Clearly, Anne Robinson's stock-in-trade as the tea-time dominatrix would cease to work if she came over all cuddly, but what started out as mild joshing has now become deeply offensive. It may be that as the viewers' shock thresholds are consistently raised, TV hosts feel they have to up the rudeness ante. You can see that same vein of careless cruelty within formats where judging panels are employed to determine the performance in such as Strictly Come Dancing and Pop Idol. The longer these series progress, the more the juries feel compelled to ensure a reaction by going way over the top in their criticisms.

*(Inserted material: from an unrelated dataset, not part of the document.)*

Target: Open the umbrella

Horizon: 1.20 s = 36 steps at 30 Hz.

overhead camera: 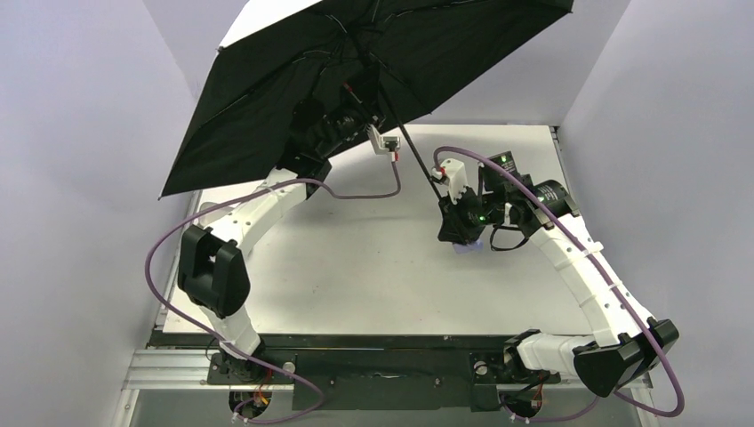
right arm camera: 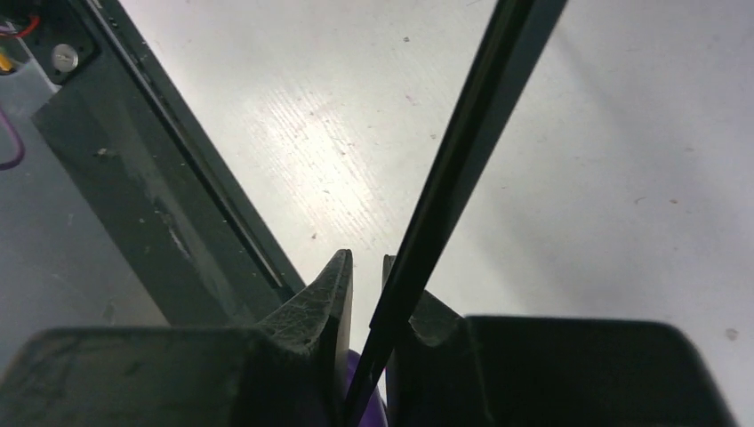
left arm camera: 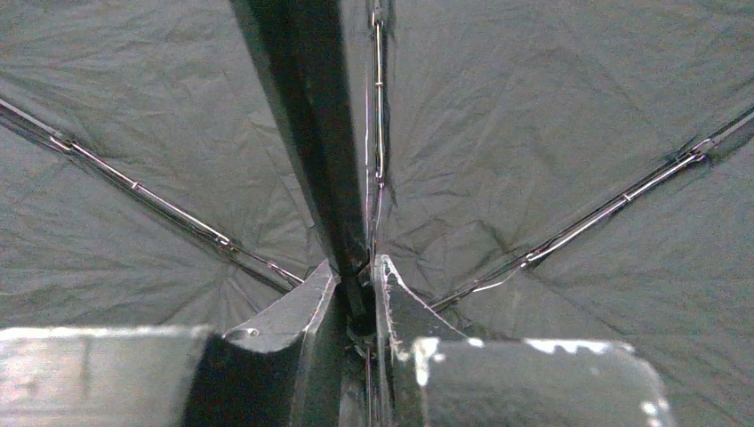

Does any of this really matter in terms of reality TV spilling over into real life? Ask the police who are shocked at the fashion for using mobile phones to photograph people being attacked in the street in order to provide communal entertainment for the muggers' friends. Ask the parents of children who have self-harmed or worse because of systematic school bullying. Bullying is a huge issue for children who contact helplines in fear and despair.
The danger is caused by creating a culture in which the tormenting of the most vulnerable is considered the acceptable norm. Many children indulge in bullying behaviour, not because they are intrinsically bad but because of pressure to conform to a playground pattern dictated by those who take pleasure from taunting and embarrassing others. It's a culture, too, in which people become reluctant to admit to feeling wounded or embarrassed because that would be tantamount to displaying weakness and in this parallel world the meek don't inherit the earth, just further humiliation.
So entrenched has become the notion that "reality" TV is the future as well as the present that it strayed into the children's TV schedules and one Saturday morning show included a segment where the reactions of kids to being duped and tricked by their "friends" were filmed. You could argue that is a relatively harmless junior offshoot of such as You've Been Framed or you could wonder at the paucity of production values which results in elderly ideas being recycled. Watch kids on other popular programmes where they're encouraged to nurture animals or connect with less-fortunate communities and you see their natural caring instincts blossom. Encouraging these, rather than breeding bullies and creating victims, is surely no more than enlightened self-interest.